Lo yoga sulla sedia viene preferito rispetto a quello a terra poiché le persone con un BMI superiore a 40 (la media del peso dei partecipanti al trattamento) potrebbero avere difficoltà a raggiungere il pavimento. Inoltre, lo yoga sulla sedia incoraggia l’adozione di delicati esercizi di yoga nelle normali attività quotidiane (come seduti a una scrivania o a un tavolo). La camminata consapevole, a diverse velocità, contribuisce a portare una qualità di consapevolezza nelle attività quotidiane e nel movimento del corpo, favorendo l’apprezzamento per ciò che il corpo può fare e il riconoscimento dei suoi bisogni. Infine, un esercizio di auto-carezza terapeutica spesso ha un impatto profondo, poiché i partecipanti sono invitati a riempire le mani con amorevole gentilezza e a posarle su varie parti del loro corpo. Iniziano con le zone che apprezzano e poi estendono l’apprezzamento alle aree con cui possono avere difficoltà.

Il tema dell’accettazione di sé si estende oltre il corpo, coinvolgendo anche una riconsiderazione della relazione con altri aspetti del sé. I partecipanti sono costantemente incoraggiati ad adottare un atteggiamento di curiosità ed esplorazione senza giudizio verso pensieri, sentimenti e stati corporei. La cura di sé è enfatizzata in tutto il percorso, compreso il piacere attivo e la gioia nel momento del pasto. L’equilibrio delicato tra responsabilità e auto-colpevolizzazione viene esplorato in una Meditazione del Perdono guidata nella Sessione 5. Questa meditazione esplora il rilascio della rabbia sia verso sé stessi che verso gli altri, incoraggiando al contempo la riflessione su tali osservazioni. Non è raro che i partecipanti riconoscano come la rabbia stia influenzando i loro schemi di abbuffate e auto-accusa.

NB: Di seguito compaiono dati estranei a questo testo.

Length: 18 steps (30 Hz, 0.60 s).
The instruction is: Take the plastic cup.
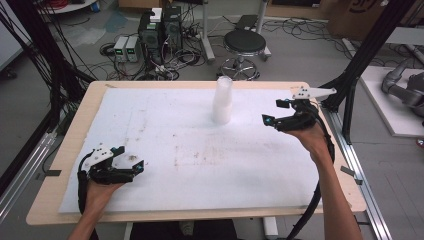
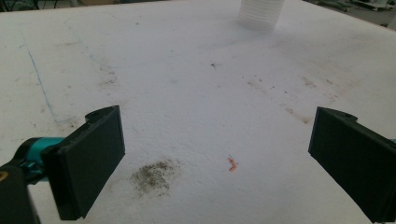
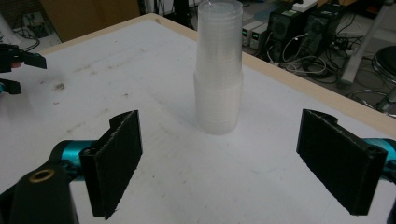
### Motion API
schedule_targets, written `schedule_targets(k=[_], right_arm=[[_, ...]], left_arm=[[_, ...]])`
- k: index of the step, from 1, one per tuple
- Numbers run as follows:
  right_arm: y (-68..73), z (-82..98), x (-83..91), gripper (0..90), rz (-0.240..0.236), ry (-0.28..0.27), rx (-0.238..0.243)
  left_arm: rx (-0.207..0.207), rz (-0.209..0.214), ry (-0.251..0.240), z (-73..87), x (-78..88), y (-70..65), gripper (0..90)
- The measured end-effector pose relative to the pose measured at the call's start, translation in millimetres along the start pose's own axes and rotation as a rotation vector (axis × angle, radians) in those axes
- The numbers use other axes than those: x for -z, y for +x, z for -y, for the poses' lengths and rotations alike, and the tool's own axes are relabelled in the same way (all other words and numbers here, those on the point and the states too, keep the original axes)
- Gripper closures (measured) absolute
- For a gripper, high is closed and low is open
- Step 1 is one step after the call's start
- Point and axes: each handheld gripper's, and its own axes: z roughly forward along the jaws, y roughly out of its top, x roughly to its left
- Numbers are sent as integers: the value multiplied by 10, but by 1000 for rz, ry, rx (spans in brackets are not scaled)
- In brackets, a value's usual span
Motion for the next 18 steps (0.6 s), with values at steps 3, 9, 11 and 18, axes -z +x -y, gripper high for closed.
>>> schedule_targets(k=[3,9,11,18], right_arm=[[-67,-159,-82,135,-8,12,21],[-167,-410,-253,135,-34,40,50],[-199,-493,-322,135,-39,45,64],[-279,-729,-606,135,-85,52,96]], left_arm=[[4,3,6,-3,-5,8,36],[5,7,7,-3,-5,12,36],[4,6,6,-3,-6,11,36],[5,5,11,-5,-9,12,36]])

L’accettazione di sé e la fiducia nelle interazioni interpersonali sono esplorate in tutto il programma in relazione alle pressioni sociali per mangiare provenienti da amici o familiari. L’accettazione di sé è sostenuta per l’intero percorso, incoraggiando gli individui a riconoscere la propria “saggezza interiore” e a coltivarla attraverso la pratica della meditazione. Questo concetto di “saggezza interiore” viene menzionato dalla prima sessione fino alla conclusione, culminando come tema principale nella Sessione 10 con una Meditazione della Saggezza guidata. L’accento è posto sul riconoscere la propria saggezza interiore e utilizzarla per tracciare un percorso verso scelte sagge, informate dalla conoscenza generale ma guidate dall’esperienza e dalle risorse interne.